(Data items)
--------

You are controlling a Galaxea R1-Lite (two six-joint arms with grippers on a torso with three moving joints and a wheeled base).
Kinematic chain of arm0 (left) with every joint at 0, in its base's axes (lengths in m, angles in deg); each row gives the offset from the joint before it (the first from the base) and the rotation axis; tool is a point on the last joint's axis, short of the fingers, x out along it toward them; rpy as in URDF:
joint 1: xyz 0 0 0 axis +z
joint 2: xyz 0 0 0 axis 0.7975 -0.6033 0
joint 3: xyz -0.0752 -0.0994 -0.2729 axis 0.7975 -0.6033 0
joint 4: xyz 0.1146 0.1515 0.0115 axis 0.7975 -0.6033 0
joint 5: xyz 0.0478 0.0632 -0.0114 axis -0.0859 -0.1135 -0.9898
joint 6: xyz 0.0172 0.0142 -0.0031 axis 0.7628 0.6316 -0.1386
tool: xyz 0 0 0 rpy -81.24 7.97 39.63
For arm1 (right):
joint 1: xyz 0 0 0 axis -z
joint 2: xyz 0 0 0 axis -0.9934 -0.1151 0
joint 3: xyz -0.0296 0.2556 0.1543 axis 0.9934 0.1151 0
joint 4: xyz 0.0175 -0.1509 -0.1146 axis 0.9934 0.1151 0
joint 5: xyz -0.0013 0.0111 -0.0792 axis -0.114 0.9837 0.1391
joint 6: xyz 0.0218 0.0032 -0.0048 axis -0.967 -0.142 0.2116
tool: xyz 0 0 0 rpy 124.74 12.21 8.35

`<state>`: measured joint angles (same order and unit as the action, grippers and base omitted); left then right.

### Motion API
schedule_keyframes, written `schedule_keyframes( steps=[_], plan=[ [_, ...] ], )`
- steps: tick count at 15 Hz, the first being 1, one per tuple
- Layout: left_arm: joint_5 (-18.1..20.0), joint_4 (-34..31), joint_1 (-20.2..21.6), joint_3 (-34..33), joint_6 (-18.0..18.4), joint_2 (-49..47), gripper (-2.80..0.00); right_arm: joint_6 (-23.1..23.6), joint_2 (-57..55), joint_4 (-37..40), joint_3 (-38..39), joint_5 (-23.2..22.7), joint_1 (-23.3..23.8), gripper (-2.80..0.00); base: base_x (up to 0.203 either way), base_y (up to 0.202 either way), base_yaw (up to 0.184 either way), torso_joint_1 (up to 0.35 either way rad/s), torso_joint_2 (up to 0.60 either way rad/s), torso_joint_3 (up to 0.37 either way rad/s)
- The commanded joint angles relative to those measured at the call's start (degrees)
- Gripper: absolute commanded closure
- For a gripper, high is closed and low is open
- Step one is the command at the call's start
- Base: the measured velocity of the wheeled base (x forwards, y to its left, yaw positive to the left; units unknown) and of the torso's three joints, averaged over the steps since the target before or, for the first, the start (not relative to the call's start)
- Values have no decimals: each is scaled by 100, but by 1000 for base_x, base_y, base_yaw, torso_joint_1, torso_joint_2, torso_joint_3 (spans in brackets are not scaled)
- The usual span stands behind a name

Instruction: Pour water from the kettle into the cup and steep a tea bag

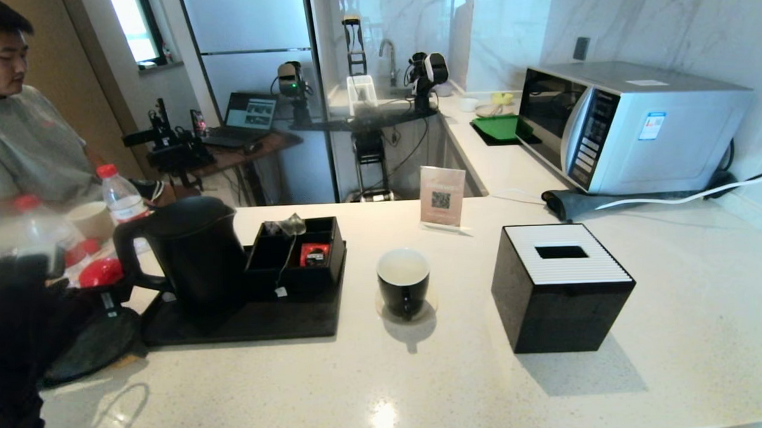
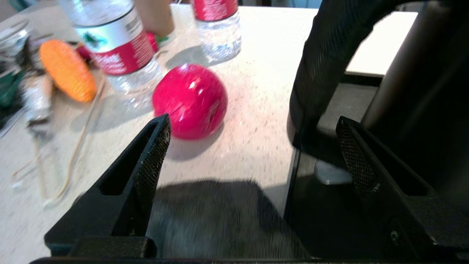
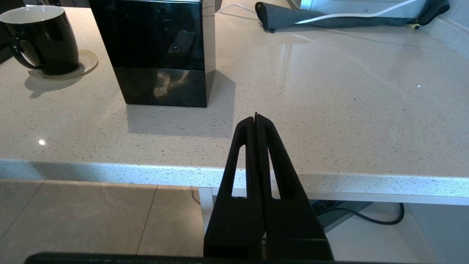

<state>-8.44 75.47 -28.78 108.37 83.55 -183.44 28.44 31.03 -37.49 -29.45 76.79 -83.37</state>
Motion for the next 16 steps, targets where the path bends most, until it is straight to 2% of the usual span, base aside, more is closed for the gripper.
schedule_keyframes(
  steps=[1,8,16],
  plan=[
    [183,277,-3,312,4,-310,-280,4,-7,-1,0,0,-2,0,0,0,0,0,0,0],
    [411,277,-136,1226,37,-740,-280,4,-7,-1,-1,-6,-2,0,0,0,0,0,0,0],
    [404,277,-170,1674,232,-993,-280,4,-7,-1,0,0,-2,0,0,0,0,0,0,0]
  ],
)
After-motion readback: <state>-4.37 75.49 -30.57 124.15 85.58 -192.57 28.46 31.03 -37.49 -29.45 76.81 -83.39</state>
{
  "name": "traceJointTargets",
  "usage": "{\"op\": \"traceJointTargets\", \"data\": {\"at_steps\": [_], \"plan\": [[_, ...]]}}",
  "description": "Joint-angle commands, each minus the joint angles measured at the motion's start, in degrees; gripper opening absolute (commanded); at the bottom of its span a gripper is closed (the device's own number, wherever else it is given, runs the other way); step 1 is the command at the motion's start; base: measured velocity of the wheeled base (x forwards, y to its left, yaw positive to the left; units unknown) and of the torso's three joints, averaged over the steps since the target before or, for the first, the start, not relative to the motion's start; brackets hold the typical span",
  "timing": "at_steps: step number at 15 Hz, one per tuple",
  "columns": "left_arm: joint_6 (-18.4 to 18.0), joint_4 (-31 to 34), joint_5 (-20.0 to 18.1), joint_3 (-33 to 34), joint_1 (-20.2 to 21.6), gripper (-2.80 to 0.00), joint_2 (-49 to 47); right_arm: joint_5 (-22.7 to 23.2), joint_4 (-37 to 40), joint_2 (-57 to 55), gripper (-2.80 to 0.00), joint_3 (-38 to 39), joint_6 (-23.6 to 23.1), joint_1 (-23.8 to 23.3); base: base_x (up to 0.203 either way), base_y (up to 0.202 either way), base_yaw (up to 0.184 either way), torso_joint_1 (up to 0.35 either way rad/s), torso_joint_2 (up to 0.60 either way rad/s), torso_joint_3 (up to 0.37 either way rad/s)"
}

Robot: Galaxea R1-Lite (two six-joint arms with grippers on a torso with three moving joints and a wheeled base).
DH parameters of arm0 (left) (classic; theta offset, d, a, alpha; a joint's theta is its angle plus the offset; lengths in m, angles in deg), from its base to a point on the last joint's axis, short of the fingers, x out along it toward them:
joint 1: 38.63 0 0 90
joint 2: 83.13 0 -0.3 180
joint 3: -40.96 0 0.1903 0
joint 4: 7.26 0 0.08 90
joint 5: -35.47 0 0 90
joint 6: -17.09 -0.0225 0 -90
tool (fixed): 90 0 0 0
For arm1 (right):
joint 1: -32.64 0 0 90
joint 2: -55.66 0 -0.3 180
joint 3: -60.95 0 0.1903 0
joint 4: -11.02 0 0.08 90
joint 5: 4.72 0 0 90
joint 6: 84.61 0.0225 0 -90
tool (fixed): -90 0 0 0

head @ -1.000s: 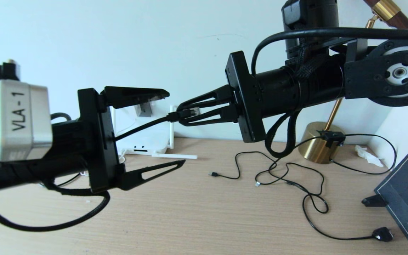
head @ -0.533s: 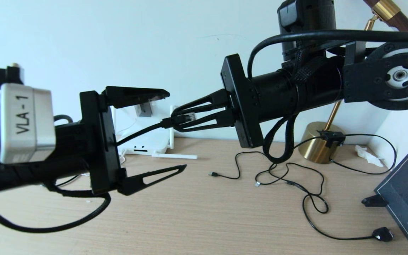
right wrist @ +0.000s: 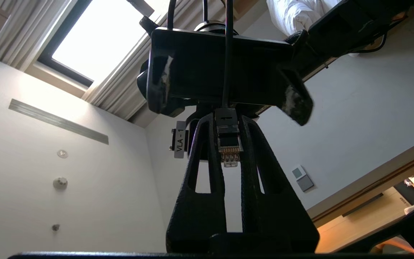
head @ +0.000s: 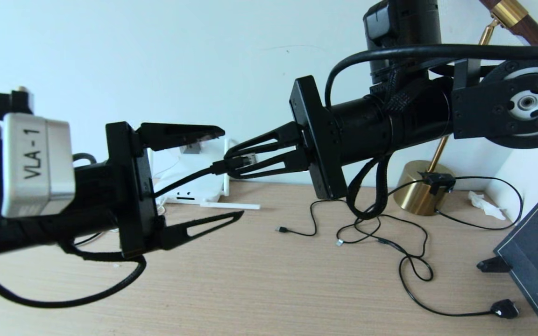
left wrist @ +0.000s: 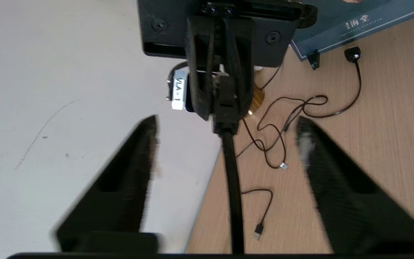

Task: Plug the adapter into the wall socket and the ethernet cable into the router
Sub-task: Hand it to the other hand

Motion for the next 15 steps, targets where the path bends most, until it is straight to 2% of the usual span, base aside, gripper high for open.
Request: {"op": "traceJointTargets", "data": {"at_steps": [1, 15], "plan": [[-0.2, -0.7, -0.2, 0.1, 0.0, -2.80, 0.0, 0.3, 0.1, 0.0, -2.80, 0.2, 0.6, 0.0, 0.000, 0.000, 0.000, 0.000, 0.00, 0.000], [-0.2, -0.9, -0.2, 0.8, 0.0, -2.80, 0.2, 0.3, 0.1, 0.0, -2.80, 0.4, 0.6, 0.5, 0.000, 0.000, 0.000, 0.000, 0.00, 0.000]]}}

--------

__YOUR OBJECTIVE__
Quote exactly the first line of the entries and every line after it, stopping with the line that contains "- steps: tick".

__PROBLEM SOLUTION__
You are controlling a Galaxea R1-Lite (two six-joint arms with grippers on a torso with three moving joints and a wheeled base).
Kinematic chain of arm0 (left) with every joint at 0, in its base's axes (lengths in m, angles in deg); each row gives the offset from the joint before it (the first from the base) and the rotation axis; tool is a point on the last joint's axis, short of the fingers, x out along it toward them; rpy as in URDF:
joint 1: xyz 0 0 0 axis +z
joint 2: xyz 0 0 0 axis 0.7975 -0.6033 0
joint 3: xyz -0.0752 -0.0994 -0.2729 axis 0.7975 -0.6033 0
joint 4: xyz 0.1146 0.1515 0.0115 axis 0.7975 -0.6033 0
joint 5: xyz 0.0478 0.0632 -0.0114 axis -0.0859 -0.1135 -0.9898
joint 6: xyz 0.0172 0.0142 -0.0031 axis 0.7628 0.6316 -0.1386
tool: xyz 0 0 0 rpy -81.24 7.97 39.63
For arm1 (right):
joint 1: xyz 0 0 0 axis -z
joint 2: xyz 0 0 0 axis -0.9934 -0.1151 0
joint 3: xyz -0.0296 0.2556 0.1543 axis 0.9934 0.1151 0
joint 4: xyz 0.0175 -0.1509 -0.1146 axis 0.9934 0.1151 0
joint 5: xyz -0.0013 0.0111 -0.0792 axis -0.114 0.9837 0.1391
joint 6: xyz 0.0218 0.0032 -0.0048 axis -0.967 -0.142 0.2116
tool: xyz 0 0 0 rpy 124.74 12.21 8.35

`<state>`: measured joint angles (same order and unit as the action, grippers and base omitted); left then right.

### Motion API
schedule_keyframes, written `schedule_keyframes( steps=[_], plan=[ [_, ...] ], )`
- steps: tick count at 15 Hz, the first being 1, one per tuple

The answer requires no further additions.